> [EXERCISE]:
From the listing below, extract each line containing the string "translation".

> [EXERCISE DATA]:
--------------------------------

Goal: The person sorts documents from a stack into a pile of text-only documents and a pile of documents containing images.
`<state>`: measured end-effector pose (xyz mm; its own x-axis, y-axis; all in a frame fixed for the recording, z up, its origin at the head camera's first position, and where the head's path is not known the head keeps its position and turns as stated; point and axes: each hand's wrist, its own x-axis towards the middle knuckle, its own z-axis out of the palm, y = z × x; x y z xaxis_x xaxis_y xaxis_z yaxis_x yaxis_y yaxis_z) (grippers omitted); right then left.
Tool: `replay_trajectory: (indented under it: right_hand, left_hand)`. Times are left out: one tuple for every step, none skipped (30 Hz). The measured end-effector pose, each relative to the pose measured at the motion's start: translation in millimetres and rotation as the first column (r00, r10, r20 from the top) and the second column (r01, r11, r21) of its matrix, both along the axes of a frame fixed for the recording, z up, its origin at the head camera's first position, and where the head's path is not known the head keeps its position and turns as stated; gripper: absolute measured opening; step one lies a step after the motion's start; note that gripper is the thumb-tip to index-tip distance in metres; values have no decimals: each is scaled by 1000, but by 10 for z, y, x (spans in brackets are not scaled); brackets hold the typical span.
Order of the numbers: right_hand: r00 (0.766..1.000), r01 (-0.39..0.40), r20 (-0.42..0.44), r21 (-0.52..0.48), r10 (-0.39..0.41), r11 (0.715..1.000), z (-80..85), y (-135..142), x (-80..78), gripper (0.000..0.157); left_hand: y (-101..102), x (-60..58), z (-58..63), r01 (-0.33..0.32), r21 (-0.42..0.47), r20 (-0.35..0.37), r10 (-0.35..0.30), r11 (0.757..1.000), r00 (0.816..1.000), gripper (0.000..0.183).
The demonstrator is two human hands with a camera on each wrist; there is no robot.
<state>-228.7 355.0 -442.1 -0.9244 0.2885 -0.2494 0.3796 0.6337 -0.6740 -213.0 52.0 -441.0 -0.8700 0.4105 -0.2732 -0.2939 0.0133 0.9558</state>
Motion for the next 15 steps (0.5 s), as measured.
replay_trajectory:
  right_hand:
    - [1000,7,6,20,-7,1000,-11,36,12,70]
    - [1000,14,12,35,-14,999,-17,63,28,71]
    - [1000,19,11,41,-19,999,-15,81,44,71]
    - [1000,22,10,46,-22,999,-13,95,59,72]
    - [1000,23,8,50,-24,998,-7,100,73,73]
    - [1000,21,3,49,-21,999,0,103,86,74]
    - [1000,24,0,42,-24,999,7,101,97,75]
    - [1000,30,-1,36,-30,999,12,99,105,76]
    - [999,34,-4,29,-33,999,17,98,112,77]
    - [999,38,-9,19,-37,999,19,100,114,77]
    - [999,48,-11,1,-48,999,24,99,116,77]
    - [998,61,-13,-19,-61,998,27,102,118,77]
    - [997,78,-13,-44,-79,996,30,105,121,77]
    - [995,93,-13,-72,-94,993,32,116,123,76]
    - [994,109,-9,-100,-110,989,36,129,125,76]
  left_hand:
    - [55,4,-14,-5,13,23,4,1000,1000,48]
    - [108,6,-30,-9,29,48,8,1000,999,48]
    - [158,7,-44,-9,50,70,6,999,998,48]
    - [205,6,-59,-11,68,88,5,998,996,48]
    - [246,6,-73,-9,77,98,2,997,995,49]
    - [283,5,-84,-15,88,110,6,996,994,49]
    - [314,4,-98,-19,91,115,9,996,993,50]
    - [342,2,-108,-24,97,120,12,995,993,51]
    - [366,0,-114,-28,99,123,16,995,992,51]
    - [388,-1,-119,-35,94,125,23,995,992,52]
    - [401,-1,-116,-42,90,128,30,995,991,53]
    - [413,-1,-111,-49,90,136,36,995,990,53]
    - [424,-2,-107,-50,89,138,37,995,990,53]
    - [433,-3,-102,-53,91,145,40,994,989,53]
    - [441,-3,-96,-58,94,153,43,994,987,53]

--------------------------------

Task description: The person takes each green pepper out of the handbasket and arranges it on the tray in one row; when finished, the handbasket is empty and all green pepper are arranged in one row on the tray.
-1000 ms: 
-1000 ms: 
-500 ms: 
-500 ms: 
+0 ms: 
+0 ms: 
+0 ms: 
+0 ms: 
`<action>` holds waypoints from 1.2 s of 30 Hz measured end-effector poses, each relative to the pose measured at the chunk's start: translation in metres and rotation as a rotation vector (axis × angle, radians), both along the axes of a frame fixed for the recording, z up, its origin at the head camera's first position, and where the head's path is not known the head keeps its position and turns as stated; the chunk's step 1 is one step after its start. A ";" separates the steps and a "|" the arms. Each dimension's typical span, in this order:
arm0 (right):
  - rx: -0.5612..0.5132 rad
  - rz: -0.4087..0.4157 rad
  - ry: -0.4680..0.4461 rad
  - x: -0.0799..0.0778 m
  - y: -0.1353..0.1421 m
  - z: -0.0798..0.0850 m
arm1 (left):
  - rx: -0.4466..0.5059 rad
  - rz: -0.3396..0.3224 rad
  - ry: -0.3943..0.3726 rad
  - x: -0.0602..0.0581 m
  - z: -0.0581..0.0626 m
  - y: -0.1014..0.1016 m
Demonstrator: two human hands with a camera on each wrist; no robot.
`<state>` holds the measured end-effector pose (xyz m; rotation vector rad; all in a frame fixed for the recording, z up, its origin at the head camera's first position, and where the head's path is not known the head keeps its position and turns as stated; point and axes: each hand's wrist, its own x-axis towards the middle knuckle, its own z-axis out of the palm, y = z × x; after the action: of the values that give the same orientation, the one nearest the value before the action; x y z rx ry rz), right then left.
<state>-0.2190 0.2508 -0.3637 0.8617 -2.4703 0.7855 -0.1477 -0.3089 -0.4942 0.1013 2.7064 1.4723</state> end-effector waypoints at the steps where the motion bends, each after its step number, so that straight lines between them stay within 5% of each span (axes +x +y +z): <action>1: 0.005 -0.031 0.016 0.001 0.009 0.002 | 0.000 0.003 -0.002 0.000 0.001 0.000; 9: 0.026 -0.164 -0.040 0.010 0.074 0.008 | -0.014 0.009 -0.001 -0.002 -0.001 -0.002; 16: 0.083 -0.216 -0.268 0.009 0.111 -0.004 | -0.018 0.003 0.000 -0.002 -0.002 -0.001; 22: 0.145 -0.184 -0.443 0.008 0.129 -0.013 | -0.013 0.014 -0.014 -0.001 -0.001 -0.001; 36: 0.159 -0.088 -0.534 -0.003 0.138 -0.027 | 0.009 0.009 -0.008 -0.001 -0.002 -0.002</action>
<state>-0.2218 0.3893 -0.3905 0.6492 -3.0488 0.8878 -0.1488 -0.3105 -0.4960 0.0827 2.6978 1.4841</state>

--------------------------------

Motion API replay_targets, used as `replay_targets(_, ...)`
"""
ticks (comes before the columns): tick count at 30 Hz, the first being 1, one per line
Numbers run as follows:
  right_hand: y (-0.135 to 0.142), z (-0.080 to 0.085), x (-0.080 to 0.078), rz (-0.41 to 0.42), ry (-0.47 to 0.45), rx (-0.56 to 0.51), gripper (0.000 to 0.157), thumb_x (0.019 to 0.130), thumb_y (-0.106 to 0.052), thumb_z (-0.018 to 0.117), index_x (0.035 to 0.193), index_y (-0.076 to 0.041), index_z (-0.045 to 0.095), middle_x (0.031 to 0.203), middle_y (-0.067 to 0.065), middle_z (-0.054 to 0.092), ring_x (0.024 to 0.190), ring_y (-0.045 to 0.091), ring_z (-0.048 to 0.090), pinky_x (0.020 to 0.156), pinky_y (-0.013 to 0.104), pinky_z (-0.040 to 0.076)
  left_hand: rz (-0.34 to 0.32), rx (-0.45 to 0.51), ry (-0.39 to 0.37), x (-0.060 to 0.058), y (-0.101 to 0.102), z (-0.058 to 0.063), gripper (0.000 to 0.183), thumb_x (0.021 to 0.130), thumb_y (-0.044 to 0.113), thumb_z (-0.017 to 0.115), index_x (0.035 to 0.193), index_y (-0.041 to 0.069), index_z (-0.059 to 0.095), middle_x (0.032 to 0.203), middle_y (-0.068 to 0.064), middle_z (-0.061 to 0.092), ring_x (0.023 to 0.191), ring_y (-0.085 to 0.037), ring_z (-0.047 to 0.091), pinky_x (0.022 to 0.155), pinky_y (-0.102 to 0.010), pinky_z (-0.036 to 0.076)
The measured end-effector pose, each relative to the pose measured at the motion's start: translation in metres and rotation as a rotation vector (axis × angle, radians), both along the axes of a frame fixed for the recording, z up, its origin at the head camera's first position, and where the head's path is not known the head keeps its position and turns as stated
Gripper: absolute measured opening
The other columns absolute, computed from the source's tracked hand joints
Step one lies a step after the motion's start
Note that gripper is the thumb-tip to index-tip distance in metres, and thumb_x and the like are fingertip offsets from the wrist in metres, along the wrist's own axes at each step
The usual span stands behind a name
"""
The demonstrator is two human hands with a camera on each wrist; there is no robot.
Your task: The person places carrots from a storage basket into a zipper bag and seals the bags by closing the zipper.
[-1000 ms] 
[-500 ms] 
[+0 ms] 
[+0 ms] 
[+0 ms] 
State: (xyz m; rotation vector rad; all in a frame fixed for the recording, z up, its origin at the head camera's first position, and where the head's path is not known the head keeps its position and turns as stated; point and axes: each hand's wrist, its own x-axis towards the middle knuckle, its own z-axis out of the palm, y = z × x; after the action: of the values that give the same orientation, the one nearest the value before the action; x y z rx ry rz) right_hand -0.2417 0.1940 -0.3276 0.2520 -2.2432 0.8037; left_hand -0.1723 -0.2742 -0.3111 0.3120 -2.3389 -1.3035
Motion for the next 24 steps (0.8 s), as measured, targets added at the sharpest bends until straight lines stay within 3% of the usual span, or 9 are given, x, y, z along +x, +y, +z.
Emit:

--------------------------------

> [SOLVED PROBLEM]:
Tool: `replay_trajectory: (indented under it: right_hand, left_hand)`. Times are left out: one tuple for every step, none skipped (30 Hz). The measured end-effector pose, each relative to the pose measured at the motion's start: translation in millimetres and rotation as the first column (r00, r10, r20 from the top) and the second column (r01, r11, r21) of its matrix, both along the axes of a frame fixed for the recording, z up, its origin at the head camera's first position, and where the head's path is not known the head keeps its position and turns as stated; gripper: absolute measured opening; step one lies a step after the motion's start; note that gripper is the thumb-tip to index-tip distance in metres; values have no decimals: each is scaled by 1000, but by 10 for z, y, x (spans in brackets are not scaled); brackets hold the typical span.
`<action>` holds waypoints from 1.2 s of 30 Hz measured end-effector poses, each relative to the pose measured at the chunk's start: translation in metres and rotation as a rotation vector (axis × angle, radians), both along the axes of a frame fixed for the recording, z up, its origin at the head camera's first position, and where the head's path is not known the head keeps its position and turns as stated; the chunk's step 1 is one step after its start. A ";" separates the steps and a "|" the arms. Each dimension's typical span, in this order:
The measured end-effector pose, each relative to the pose measured at the motion's start: translation in metres and rotation as a rotation vector (axis × angle, radians), both along the axes of a frame fixed for the recording, z up, its origin at the head camera's first position, and where the head's path is not known the head keeps its position and turns as stated

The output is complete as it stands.